Friday’s Religion News Roundup: Calvin 101 * Define ‘onanist’ * Fracking the Amish

John Calvin would say I'm totally depraved for making naughty-word references in today's Roundup. And he'd be right.

For a guy who recently turned 500, John Calvin still knows how to shake things up — this time for the Southern Baptist Convention. You can take our handy little Calvinism 101 quiz here.10054956l

(Even his bobblehead is pretty dour looking)

The WSJ examines the surging popularity of Amish romance novels. To wit: In the last 10 years, the number of new titles each year has grown from 1 to 86.


Speaking of which, the New Republic says Amish families are getting “fracked” by natural gas drilling companies because the Amish are notoriously reluctant to sue when things get all fracked up.

Support for gay marriage is growing across all religious groups — even evangelical support has inched up from 13% to 23% — and about six in 10 Americans see it as “inevitable.”

Remember all those fights over creches on courthouse lawns and 10 Commandments monuments at state capitols? Atheists will unveil their first monument to unbelief on public land in Florida, later this month.

Want to understand the two competing strains within American Catholicism? Look no further that Boston’s Cardinal Sean O’Malley and Philly Archbishop Charles Chaput, says our pal Tom Roberts over at NCR.

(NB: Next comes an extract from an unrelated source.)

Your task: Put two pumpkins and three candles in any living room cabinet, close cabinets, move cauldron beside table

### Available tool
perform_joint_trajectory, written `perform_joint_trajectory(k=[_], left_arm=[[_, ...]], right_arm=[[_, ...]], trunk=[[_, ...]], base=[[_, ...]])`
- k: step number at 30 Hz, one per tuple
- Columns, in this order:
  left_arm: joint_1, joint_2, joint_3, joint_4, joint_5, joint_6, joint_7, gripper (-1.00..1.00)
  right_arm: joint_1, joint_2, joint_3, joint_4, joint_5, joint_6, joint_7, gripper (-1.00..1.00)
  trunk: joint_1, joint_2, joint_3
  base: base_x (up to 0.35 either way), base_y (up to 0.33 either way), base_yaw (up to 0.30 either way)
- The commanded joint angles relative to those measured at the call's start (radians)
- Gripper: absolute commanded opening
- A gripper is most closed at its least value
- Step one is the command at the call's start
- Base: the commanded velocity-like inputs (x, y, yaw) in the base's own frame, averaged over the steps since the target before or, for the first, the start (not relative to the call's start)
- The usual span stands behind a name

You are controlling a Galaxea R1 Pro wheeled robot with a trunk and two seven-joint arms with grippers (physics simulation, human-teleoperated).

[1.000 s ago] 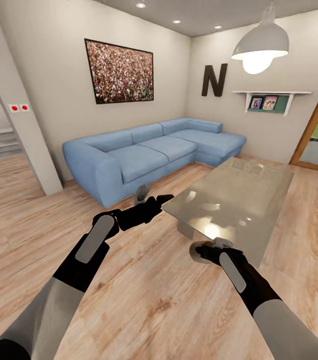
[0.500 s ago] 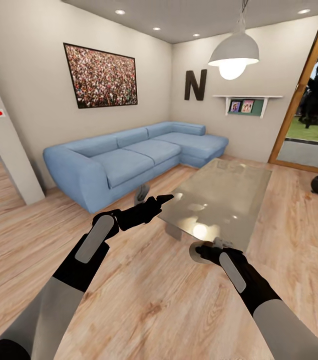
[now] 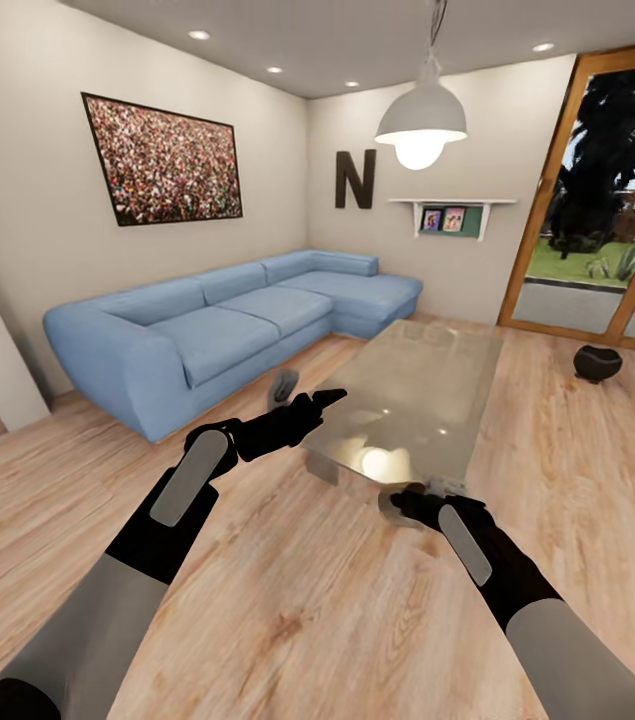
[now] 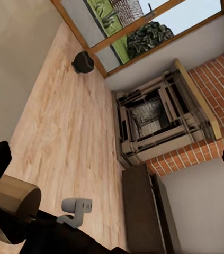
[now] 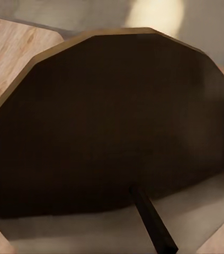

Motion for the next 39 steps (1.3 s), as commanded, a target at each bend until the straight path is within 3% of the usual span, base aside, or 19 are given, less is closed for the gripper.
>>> perform_joint_trajectory(k=[1, 15, 23, 31, 39], left_arm=[[0.0, 0.0, 0.0, 0.0, 0.0, 0.0, 0.0, 1.0], [0.0, 0.0, 0.0, 0.0, 0.0, 0.0, 0.0, 1.0], [0.0, 0.0, 0.0, 0.0, 0.0, 0.0, 0.0, 1.0], [0.0, 0.0, 0.0, 0.0, 0.0, 0.0, 0.0, 1.0], [0.0, 0.001, 0.001, 0.0, 0.0, 0.0, 0.0, 1.0]], right_arm=[[0.0, 0.0, -0.001, 0.0, -0.007, -0.002, -0.001, -1.0], [0.0, -0.002, -0.002, 0.001, -0.008, -0.002, -0.001, -1.0], [0.001, -0.002, 0.0, 0.002, -0.084, -0.002, -0.001, -1.0], [0.001, 0.0, 0.0, 0.003, -0.087, -0.002, -0.004, -1.0], [0.001, 0.004, 0.001, 0.002, -0.085, -0.01, -0.007, -1.0]], trunk=[[0.0, 0.0, 0.001], [0.0, 0.0, 0.02], [0.0, 0.0, 0.031], [0.0, 0.0, 0.036], [0.0, 0.0, 0.027]], base=[[0.0, 0.0, -0.202], [0.0, 0.0, -0.202], [0.0, 0.0, -0.209], [0.0, 0.0, -0.123], [0.0, 0.0, -0.055]])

Religious minorities welcomed the FBI’s decision to track hate crimes against Hindus, Sikh, Mormons — Mormons? Really? — and others, but say it’s just a first step.

The Evangelical Lutheran Church in America is neither Evangelical, Lutheran nor a Church (but it’s still in America). Discuss.

Our own Jonathan Merritt dissects the larger societal debate over working moms, and what evangelicals might have to bring (or not) to the discussion.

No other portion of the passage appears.